A Machine Learning Workflow on the Deployment and Prediction of Unknown Logs using Kubeflow Pipeline, Bagging and Boosting Methods.
Recent and rapid advancements in machine learning has given rise to many applications of ML techniques to real world problems. The oil and gas industry, with its vast amount of subsurface data, is well positioned to leveraging these approaches to deliver significant benefit.
This subsurface data consists of measurements of physical properties gathered while drilling boreholes and are recorded in well logs, which are sequential records of properties recorded at regular depth increments. The well logs record raw measurements collected by various tools, and are naturally noisy, incomplete and sometimes some logs are omitted. This act birthed the idea of estimating unknown well logs.
Goal
The goal of this workflow is to train, predict and deploy a ML model that would estimate an unknown sonic well log.
Data Source
The data is from Equinor for the Volve field in the Norwegian North Sea. The Volve dataset is the most complete open source Exploration & Production data available and provides a detailed insight into the life of the field right from Exploration to Abandonment.
The Volve Data Village is an album of 11 different folders containing 9 data types. In this workflow, only the logging data is considered and only logs from well 15_9-F-11A, 15_9-F-1B and 15_9-F-1A are considered. Well 15_9-F-11A and 15_9-F-1B were used for training while 15_9-F-1A for prediction.
Log Information
The logs from the wells to be used are Depth, Gamma ray (GR), Neutron Porosity (NPHI), Bulk Density (RHOB), Caliper (CALI), Photoelectric absorption factor (PEF), True resistivity (RT), and Sonic Log (DT).
Data Cleaning
The wells contain several missing values and due to this, only consistent sections of the wells without Nan values, were used for preprocessing and modelling.

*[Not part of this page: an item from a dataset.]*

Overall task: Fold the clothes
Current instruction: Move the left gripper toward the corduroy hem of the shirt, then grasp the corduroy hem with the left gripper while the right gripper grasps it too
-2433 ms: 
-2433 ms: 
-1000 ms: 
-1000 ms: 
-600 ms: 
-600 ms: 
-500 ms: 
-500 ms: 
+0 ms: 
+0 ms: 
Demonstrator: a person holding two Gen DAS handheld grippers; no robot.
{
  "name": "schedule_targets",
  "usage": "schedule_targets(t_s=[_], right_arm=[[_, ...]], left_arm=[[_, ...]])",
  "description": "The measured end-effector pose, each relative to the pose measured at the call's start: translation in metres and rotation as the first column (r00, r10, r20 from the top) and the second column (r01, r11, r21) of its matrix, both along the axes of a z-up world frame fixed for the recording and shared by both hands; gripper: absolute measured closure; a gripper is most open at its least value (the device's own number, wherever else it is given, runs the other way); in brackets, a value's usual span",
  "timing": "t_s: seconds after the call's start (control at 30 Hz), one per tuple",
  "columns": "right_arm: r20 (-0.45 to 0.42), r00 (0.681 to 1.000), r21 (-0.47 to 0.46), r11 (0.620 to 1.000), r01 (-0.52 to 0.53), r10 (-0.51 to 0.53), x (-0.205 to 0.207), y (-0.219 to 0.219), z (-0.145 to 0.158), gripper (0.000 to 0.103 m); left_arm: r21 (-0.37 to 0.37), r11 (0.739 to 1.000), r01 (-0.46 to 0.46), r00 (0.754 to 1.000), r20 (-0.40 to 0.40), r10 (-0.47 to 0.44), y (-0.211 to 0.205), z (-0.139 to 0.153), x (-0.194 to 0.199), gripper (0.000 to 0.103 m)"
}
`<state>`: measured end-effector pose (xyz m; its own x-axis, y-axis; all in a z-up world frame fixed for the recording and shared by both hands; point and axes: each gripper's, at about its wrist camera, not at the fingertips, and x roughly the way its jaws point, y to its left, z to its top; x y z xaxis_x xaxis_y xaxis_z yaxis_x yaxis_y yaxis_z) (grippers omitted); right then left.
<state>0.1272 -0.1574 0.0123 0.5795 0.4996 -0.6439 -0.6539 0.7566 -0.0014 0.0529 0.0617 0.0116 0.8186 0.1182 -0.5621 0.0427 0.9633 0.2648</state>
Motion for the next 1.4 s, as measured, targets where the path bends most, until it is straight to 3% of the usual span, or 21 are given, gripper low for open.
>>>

Borehole size, Rate of Penetration, and several other logs with little or no correlation to the target were dropped.
Exploratory Data Analysis
From the EDA, we were able to deduce the wells contain a lot of outliers, the distribution of most logs was not completely Gaussian and some logs were highly correlated, e.g. NPHI, RHOB and DT.
Data Preprocessing and Transformation
The logs were normalized and scaled for better data distribution and outlier reduction. Only the true resistivity was log transformed initially and this is because of its scale on well log plots. The normalization technique used was the power transform technique using Yeo-Johnson method. This technique was picked over techniques like Standard scaler and Normalizer because of its ability to make a distribution Gaussian like.

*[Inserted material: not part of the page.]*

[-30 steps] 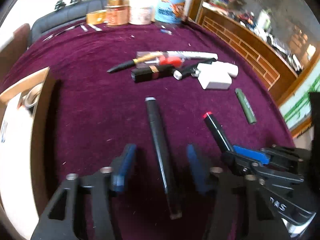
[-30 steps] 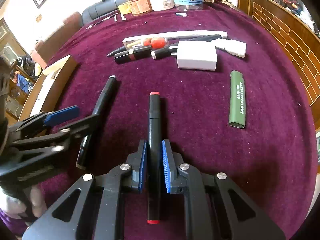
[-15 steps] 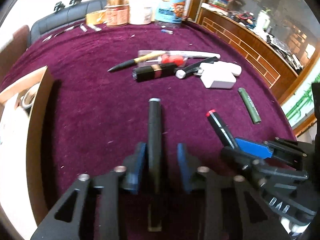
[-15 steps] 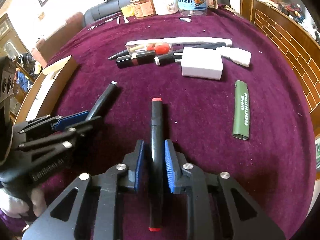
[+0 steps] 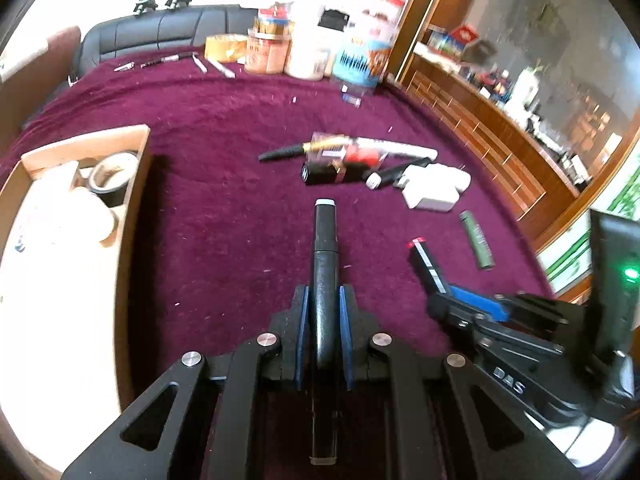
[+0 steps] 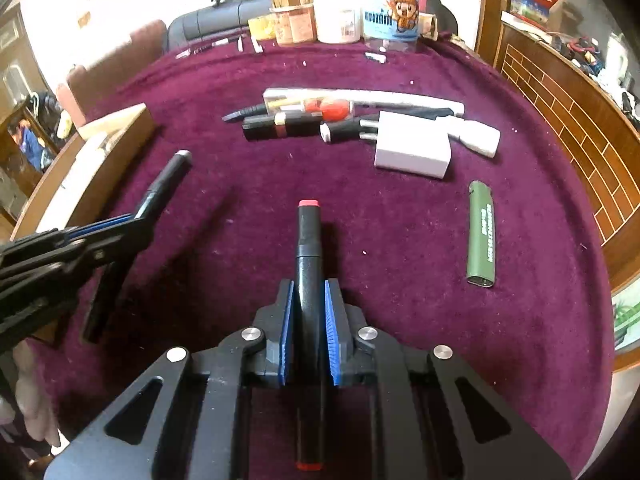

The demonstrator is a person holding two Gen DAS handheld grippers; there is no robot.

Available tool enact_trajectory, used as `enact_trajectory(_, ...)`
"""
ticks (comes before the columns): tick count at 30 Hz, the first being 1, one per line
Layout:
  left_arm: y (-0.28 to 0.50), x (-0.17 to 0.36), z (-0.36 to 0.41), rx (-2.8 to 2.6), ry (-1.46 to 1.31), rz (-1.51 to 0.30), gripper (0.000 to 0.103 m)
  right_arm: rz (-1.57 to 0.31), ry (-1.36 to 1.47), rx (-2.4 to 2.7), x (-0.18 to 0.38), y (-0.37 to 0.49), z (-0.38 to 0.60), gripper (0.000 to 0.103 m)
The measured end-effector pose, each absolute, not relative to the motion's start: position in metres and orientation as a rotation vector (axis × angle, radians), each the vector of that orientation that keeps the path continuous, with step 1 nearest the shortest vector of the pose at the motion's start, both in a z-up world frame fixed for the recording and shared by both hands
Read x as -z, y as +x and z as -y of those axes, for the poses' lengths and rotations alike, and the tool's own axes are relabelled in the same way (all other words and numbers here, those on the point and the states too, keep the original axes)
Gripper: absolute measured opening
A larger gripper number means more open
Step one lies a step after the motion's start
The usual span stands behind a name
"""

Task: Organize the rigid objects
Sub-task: 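Carry both black markers toward the cardboard box with both tools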

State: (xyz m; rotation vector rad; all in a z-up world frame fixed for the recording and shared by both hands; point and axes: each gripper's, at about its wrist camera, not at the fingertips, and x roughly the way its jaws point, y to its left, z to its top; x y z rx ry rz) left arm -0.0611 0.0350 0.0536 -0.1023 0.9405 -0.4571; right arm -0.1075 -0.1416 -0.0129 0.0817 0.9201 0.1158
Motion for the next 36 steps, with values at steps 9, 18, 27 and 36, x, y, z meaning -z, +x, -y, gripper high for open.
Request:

# perform a yeo-johnson transform of the train datasetptrain = PowerTransformer(method=’yeo-johnson’)
train_df_yj = ptrain.fit_transform(train_df.drop(‘DT’, axis=1))
Outlier Detection and Removal
During the EDA, we deduced that the well logs contain a lot of outliers. Outliers can skew statistical measures and data distributions, providing a misleading representation of the underlying data and relationships. Removing outliers from training data prior to modeling can result in a better fit of the data and, in turn, more skillful predictions.

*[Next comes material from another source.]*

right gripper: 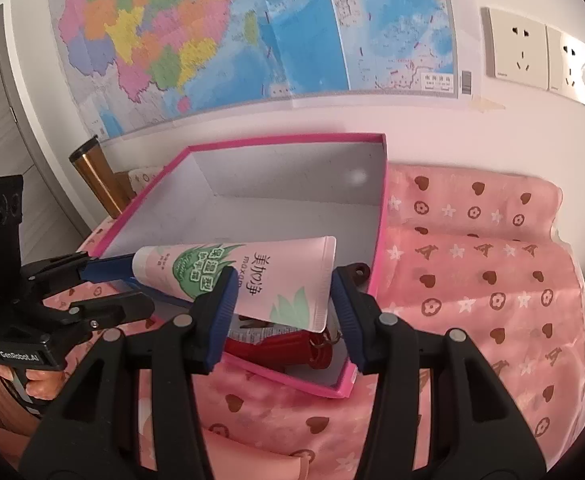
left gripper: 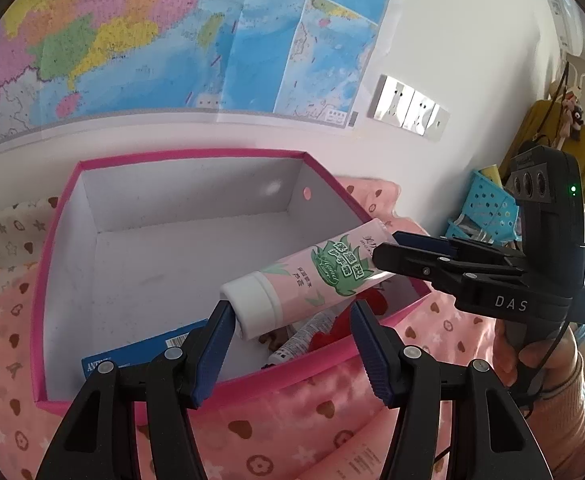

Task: Organize rigid objects
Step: 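Lower the pink tube into the box and open the right gripper, then move the right gripper back toward the pink bottle with white cap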

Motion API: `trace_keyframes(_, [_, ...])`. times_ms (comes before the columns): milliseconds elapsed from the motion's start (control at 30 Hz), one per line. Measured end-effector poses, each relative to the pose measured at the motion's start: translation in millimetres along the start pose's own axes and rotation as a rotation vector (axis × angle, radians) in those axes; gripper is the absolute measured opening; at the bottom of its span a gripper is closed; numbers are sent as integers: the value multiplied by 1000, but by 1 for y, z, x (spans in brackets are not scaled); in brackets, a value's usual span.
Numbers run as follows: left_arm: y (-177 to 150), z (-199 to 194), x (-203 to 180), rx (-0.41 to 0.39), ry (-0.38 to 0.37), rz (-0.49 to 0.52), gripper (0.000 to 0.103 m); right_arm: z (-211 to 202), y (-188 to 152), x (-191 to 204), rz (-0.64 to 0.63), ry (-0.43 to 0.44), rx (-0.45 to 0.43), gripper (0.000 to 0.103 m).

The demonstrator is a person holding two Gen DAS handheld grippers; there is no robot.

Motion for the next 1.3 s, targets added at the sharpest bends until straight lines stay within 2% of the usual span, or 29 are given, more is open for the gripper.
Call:
trace_keyframes(400, [-6,20,6,42,21,6,60,18,-4,-7,-16,-40,46,51])
trace_keyframes(633, [-8,28,11,63,32,-2,60,21,-2,-7,-30,-64,41,51])
trace_keyframes(1033, [-9,21,11,44,35,1,60,9,-2,-7,-15,-68,5,51])
trace_keyframes(1300, [-9,0,-2,-7,44,58,60,-11,-10,-4,7,-42,-19,51])
Point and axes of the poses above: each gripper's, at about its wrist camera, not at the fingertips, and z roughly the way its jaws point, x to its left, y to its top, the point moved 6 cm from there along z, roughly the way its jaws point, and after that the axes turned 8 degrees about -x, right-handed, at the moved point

Thankfully, there are a variety of automatic model-based methods for identifying outliers in input data. The scikit-learn library provides a number of built-in automatic methods for identifying outliers in data. scikit-learn library methods for identifying outliers in data are Isolation Forest, Minimum Covariance using Elliptic Envelope, Local Outlier Factor, and One-class Support Vector Machine.
Out of the four methods, the One-class Support Vector Machine proved to deal with the outliers best.
Model Building
The logs were built on several models, ranging from bagging techniques to boosting techniques. These models and techniques were RandomForestRegressor, CatBoostRegressor and ExtraTreesRegressor. The root mean squared error (rmse) was selected as the evaluation metrics. The resulting rmse values were 4.79, 4.47, AND 4.72 respectively. All the models performed well.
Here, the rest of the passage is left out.